The magistrate judge applied the Mayo/Alice two-part test for patent eligibility.  The first step is to determine whether the claims at issue are “directed to a patent-eligible concept,” in this case a natural law.  The magistrate judge notes that the “Mayo court provided a broad definition for a law of nature: ‘[a] patent that… describes a relationship that is the consequence of entirely natural processes sets forth a natural law.’”  The judge went on to conclude that “the connection between the severity of renal impairment and the bioavailability of oxymorphone” was the relevant natural law to which the claims are directed.

The second step is to determine whether the claims “add enough” to the “natural law” to render the claim patent eligible.  The magistrate judge essentially determined that the “providing,” “measuring,” and “administering” steps were analogous to the steps in the claims held to be patent ineligible in Mayo, and thus did not provide “enough” extra. 

The claims at issue in Mayo essentially recited a method of performing a diagnostic test and determining the optimal dosage of drug for a patient.  The claim did not recite a step of actually administering the optimized dosage to a patient, and many have held out the hope that in the future a claim that included this additional step of actually applying the information derived from the diagnostic test would be found patent eligible.

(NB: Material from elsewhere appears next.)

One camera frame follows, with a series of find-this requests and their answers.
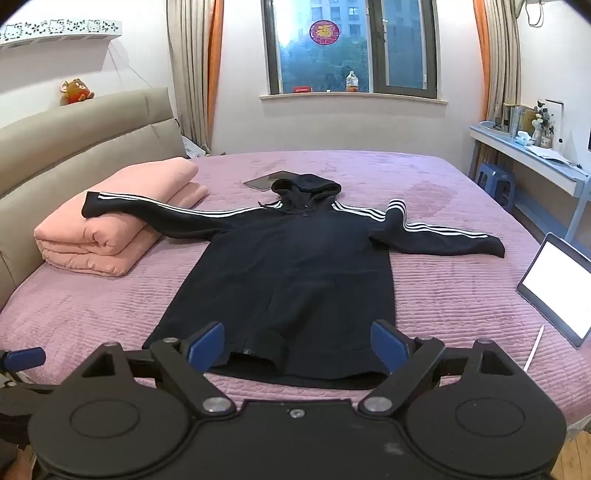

But note that Endo’s claim does expressly recite administering a lower dosage of drug to a patient based on the results of the diagnostic test, i.e., the claim does include the extra step that many thought would have rendered the claims in Mayo patent ineligible.  But, at least in the view of this magistrate judge, the inclusion of this extra step was not sufficient to render the claim patent eligible.  And given the sweeping language of Mayo, particularly as interpreted by the Federal Circuit in Ariosa, it is not hard to see how the magistrate judge came to this conclusion.

It is important to note that the Endo claim is not a straightforward method of treatment claim, i.e., “a method of treating disease X by administering drug Y,” and does not necessarily indicate that the magistrate judge would have ruled such a claim patent ineligible.  The decision does explicitly note that “oxymorphone is ‘widely used’ for acute and chronic pain relief, the showing that the utilization of oxymorphone is not the invention.”  Thus, the magistrate judge seemed to imply that in a case where the “invention” is the discovery of a new pharmaceutical agent for the treatment of some medical condition a method of treatment claim could still be patent eligible under Mayo. 

It seems inevitable that before long we will be seeing a decision involving an allegation that a more conventional method of treatment claim is patent ineligible.  It will be interesting to see how the courts handle that case, and also how the district court judge in Endo v. Actavis (and perhaps the Federal Circuit eventually) responds to the magistrate judge’s recommendation.